Jam di taman pun berdetang saat jarum panjangnya menunjuk ke angka duabelas. Lampu taman bahkan sudah dinyalakan meskipun hari masih menunjukan pukul empat sore. Hal ini dikarenakan langit sudah tampak gelap dan dipenuhi awan hitam yang menutupi matahari. Langit yang kelam, seperti yang tengah dirasakan oleh lelaki itu.

Saat meratapi langit, terdengar suara seseorang menangis. Tidak sulit bagi lelaki itu untuk mencari sumber suara, sebab lelaki itu sudah menemukannya begitu dia mengangkat kepalanya dan menatap lurus.

Sepasang anak kecil.

Gadis kecil itu menangis, membuat anak lelaki di depannya itu nampak panik dan mencoba menenangkannya.

"Momo,"

Gadis kecil kecil itu menangis makin menjadi saja, membuat anak lelaki itu makin panik.

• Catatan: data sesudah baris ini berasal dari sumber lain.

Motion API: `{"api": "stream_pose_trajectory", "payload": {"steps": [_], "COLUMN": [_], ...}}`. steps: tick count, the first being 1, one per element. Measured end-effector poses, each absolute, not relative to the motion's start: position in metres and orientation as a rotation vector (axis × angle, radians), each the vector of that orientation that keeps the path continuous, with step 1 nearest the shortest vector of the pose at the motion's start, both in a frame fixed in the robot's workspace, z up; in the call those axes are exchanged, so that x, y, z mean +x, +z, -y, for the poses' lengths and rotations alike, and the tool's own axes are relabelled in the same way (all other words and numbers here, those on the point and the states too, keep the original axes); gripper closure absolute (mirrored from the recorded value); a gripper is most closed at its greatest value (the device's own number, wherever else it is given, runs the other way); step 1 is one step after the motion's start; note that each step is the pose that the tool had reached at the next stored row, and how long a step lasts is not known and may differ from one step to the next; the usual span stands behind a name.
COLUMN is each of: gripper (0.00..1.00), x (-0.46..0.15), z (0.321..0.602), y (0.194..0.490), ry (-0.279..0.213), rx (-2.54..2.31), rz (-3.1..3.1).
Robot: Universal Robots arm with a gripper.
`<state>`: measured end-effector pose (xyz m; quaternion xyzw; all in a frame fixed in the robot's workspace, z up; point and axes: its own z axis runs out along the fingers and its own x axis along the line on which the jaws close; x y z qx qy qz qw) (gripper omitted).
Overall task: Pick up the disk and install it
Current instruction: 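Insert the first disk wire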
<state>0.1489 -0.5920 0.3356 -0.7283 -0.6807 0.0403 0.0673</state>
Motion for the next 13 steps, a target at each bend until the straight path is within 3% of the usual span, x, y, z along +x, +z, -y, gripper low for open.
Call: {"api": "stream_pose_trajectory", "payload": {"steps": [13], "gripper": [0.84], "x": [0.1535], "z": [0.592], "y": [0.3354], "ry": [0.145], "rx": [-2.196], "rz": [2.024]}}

Lelaki sedaritadi memperhatikan mereka berdua pun berjalan ke arah mereka berdua. Saat anak lelaki itu menyadarinya, wajahnya berubah waspada. Begitupun gadis kecil yang kini dibelakang anak lelaki itu terdiam dari tangisnya.

Lelaki itu menatap mereka dengan senyuman tipis tergores dibibirnya. Ia berjongkok, menyejajarkan pandangannya pada kedua anak itu.

"Ada apa?"

Kedua anak itu terdiam, menatap satu sama lain. Dahi mereka mengerut, sesekali melirik lelaki itu bersamaan. Keduanya seperti tengah bertelepati, saling bertanya apakah mereka perlu menjawab pertanyaan lelaki itu.

"Mengapa kau menangis, Momo?" tanyanya.

Gadis kecil itu menerjapkan matanya menatap lelaki itu dengan tatapan gelisah, lalu menjawab pada akhirnya. "Momo dan Akato tersesat," jawabnya dengan suara parau habis menangis.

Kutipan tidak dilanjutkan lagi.